As you can see, curl on ubuntu answers with a JSON whereas debian refuses the certificate verification since root ca is not trusted.
ubuntu_1 | {"_links":{"self":{"href":"\/"}}}
debian7_1 | curl performs SSL certificate verification by default, using a "bundle"
[...] (see debian9_1 logs)
debian8_1 | curl performs SSL certificate verification by default, using a "bundle"
[...] (see debian9_1 logs)
debian9_1 | curl: (60) SSL certificate problem: self signed certificate in certificate chain
debian9_1 | More details here: https://curl.haxx.se/docs/sslcerts.html
debian9_1 |
debian9_1 | curl performs SSL certificate verification by default, using a "bundle"
debian9_1 | of Certificate Authority (CA) public keys (CA certs). If the default
debian9_1 | bundle file isn't adequate, you can specify an alternate file
debian9_1 | using the --cacert option.
debian9_1 | If this HTTPS server uses a certificate signed by a CA represented in
debian9_1 | the bundle, the certificate verification probably failed due to a
debian9_1 | problem with the certificate (it might be expired, or the name might
debian9_1 | not match the domain name in the URL).
debian9_1 | If you'd like to turn off curl's verification of the certificate, use
debian9_1 | the -k (or --insecure) option.
Questions
Question 1 : As I inject the exact same files and follow the exact same process, why does it work on ubuntu but not debian ? Aren't they sharing the same base ?

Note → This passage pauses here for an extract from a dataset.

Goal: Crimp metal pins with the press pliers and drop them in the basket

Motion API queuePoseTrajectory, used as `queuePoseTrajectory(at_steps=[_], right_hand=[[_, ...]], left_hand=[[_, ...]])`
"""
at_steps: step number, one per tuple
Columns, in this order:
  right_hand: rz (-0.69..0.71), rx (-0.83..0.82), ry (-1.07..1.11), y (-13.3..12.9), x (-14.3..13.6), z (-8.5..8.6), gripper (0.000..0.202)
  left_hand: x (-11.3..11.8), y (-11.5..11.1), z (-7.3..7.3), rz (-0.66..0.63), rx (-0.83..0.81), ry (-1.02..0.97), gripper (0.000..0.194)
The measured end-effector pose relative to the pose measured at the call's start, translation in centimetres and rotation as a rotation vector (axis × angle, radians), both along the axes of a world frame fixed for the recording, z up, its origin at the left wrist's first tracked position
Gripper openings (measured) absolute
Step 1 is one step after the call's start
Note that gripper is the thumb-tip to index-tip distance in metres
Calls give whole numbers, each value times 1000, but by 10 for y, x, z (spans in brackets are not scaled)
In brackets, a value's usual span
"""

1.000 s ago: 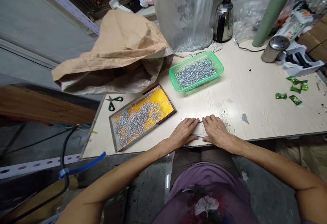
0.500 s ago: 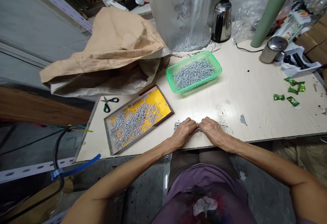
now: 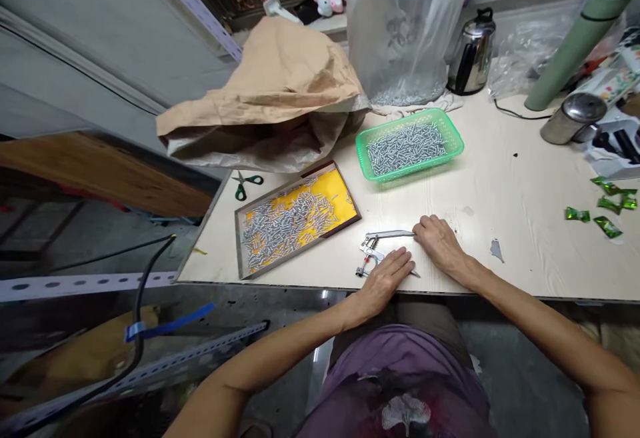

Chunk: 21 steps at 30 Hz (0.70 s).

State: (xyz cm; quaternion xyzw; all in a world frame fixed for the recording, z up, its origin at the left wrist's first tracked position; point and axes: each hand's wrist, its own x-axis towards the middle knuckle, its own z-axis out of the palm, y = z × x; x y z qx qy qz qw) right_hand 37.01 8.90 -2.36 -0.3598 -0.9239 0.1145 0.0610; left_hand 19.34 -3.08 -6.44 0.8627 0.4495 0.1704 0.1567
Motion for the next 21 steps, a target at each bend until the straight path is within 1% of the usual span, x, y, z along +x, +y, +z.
queuePoseTrajectory(at_steps=[3,5,6,7,8,10,11,13,14,16,17,18,19,20,21], right_hand=[[-41,43,-52,17,-12,2,18],[-47,70,-83,21,-23,9,17],[-25,86,-90,20,-30,14,16],[30,95,-88,17,-39,18,16],[118,92,-80,12,-50,23,15],[355,55,-62,0,-73,29,12],[471,30,-67,-5,-85,30,11],[645,-2,-95,-13,-105,30,14],[704,-6,-109,-15,-112,28,15],[774,0,-121,-15,-122,21,13],[785,-1,-111,-14,-124,17,13],[780,-13,-87,-13,-126,13,12],[762,-38,-46,-11,-126,10,11],[724,-72,16,-9,-126,8,11],[672,-107,96,-6,-125,8,12]], left_hand=[[-1,3,0,-10,4,-13,36],[-1,5,0,-5,14,-19,36],[0,5,0,0,15,-24,36],[0,6,-1,5,7,-29,36],[1,7,-2,6,-14,-25,35],[4,6,-2,13,-88,26,34],[6,5,-1,17,-125,65,33],[9,-3,5,-2,-146,107,33],[8,-9,11,-41,-115,90,33],[3,-21,24,-189,22,-8,30],[-4,-27,31,-267,107,-60,28],[-13,-30,38,-300,194,-97,27],[-25,-29,43,-264,273,-114,27],[-39,-25,49,-154,340,-117,29],[-54,-18,53,26,389,-106,31]])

Question 2 : What's the right solution for Debian ? Do I really need to also inject and install the root CA ? (it works when I do that, but it looks weird to me since intermediate CA should be enough)
Best Answer
After further investigation, the biggest difference between ubuntu and debian is the SSL library used :
I recompiled curl with GnuTLS on Debian and it works fine using only the intermediate CA.
I recompiled curl with OpenSSL on Ubuntu and now have to trust the root CA if I want my request to pass through.